◆ EXERCISE:
State how many lines in the entries below contain "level". Write nothing but the number.

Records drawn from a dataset
_ _ _ _

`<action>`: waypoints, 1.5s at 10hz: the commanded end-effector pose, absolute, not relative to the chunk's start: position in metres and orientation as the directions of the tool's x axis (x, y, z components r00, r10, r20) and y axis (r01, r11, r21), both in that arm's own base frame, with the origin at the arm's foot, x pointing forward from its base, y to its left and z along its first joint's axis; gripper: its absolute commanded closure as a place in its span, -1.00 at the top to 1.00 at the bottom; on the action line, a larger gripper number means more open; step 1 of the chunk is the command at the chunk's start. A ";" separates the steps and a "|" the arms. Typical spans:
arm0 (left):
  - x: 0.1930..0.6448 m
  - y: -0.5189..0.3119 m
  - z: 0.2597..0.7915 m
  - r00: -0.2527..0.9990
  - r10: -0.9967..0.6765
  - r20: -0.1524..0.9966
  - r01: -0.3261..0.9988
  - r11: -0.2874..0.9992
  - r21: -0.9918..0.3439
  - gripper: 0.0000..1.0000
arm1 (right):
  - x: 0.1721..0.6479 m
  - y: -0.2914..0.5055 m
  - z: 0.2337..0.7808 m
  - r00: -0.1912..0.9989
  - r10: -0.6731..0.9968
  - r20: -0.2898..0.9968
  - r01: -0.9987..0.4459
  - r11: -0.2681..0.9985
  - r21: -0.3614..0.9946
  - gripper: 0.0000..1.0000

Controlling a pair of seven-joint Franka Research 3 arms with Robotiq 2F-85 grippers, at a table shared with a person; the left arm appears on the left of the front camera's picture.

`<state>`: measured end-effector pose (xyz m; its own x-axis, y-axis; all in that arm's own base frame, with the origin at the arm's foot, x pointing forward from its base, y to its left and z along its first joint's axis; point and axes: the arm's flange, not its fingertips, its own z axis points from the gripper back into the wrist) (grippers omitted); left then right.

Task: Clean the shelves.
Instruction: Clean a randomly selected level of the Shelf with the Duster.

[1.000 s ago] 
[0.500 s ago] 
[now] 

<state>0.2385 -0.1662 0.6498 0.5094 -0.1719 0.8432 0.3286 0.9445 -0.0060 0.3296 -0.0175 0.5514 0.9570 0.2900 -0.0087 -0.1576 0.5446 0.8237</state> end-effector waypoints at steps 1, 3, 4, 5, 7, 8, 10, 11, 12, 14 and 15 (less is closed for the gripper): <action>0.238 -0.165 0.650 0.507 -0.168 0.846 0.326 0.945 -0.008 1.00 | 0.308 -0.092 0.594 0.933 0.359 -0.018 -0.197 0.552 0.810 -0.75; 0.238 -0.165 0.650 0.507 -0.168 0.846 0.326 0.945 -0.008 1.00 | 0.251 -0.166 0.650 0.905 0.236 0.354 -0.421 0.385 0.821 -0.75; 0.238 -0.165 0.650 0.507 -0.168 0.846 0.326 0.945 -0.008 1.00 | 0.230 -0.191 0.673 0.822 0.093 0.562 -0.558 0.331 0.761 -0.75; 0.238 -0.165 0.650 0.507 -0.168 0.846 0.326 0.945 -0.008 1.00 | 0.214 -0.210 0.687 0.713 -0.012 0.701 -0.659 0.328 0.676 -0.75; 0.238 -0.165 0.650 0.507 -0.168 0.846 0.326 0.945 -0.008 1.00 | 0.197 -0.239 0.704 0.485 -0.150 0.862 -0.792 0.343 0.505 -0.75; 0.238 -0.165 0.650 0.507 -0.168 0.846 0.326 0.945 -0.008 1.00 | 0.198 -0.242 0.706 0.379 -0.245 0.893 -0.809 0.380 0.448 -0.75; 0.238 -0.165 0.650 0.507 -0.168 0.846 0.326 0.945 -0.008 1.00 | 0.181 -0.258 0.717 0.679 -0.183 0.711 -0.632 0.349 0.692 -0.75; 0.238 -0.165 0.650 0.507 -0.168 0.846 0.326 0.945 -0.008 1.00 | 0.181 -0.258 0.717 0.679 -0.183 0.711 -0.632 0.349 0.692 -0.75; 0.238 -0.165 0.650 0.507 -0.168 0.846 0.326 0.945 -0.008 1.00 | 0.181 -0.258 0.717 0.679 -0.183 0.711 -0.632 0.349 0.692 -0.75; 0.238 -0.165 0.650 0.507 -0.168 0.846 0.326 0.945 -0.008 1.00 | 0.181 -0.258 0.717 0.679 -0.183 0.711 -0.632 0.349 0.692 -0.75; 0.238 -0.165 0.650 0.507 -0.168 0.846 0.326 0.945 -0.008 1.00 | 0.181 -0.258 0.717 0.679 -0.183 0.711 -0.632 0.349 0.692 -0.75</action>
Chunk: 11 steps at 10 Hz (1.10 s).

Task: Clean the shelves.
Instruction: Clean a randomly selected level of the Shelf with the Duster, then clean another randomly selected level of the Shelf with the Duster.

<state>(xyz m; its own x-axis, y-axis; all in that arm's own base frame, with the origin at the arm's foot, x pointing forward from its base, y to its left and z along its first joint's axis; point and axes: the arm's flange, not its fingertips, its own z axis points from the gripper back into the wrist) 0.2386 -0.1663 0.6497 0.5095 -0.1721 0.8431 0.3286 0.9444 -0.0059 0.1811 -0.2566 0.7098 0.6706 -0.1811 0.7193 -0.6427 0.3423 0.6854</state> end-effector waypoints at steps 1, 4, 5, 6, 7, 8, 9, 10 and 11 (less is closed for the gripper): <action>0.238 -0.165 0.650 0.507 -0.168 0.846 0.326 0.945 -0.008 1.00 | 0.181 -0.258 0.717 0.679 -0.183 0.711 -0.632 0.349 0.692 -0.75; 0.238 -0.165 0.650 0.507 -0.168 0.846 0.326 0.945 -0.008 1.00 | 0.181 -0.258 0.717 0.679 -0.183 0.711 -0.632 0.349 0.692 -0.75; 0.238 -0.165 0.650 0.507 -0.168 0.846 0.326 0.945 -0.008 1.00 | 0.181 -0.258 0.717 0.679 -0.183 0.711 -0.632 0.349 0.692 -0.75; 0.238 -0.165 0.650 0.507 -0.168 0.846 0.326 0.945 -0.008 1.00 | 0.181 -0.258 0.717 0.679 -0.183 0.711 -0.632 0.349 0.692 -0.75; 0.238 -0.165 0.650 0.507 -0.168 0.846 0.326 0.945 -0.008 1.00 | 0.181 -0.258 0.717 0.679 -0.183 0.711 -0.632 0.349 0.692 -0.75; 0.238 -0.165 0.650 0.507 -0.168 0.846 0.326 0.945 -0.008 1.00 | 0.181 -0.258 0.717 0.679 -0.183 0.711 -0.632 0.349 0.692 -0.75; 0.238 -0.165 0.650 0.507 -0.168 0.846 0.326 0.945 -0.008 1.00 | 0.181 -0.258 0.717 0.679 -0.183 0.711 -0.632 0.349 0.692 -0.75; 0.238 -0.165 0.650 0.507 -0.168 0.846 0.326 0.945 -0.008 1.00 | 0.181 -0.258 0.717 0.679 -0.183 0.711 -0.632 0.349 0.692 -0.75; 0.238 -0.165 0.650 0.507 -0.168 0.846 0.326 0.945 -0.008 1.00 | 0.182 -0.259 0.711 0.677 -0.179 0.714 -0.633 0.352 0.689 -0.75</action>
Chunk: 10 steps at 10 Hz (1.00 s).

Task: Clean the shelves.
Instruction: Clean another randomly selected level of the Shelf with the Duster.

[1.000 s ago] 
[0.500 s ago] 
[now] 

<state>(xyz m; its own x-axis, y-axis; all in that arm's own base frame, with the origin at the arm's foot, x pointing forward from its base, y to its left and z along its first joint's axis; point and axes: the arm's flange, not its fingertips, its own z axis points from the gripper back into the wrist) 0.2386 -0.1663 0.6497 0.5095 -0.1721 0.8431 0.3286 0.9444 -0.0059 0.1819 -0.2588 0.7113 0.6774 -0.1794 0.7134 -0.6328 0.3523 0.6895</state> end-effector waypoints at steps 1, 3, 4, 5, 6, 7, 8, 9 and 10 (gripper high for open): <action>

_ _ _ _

◆ OUTPUT OF THE EXERCISE:
3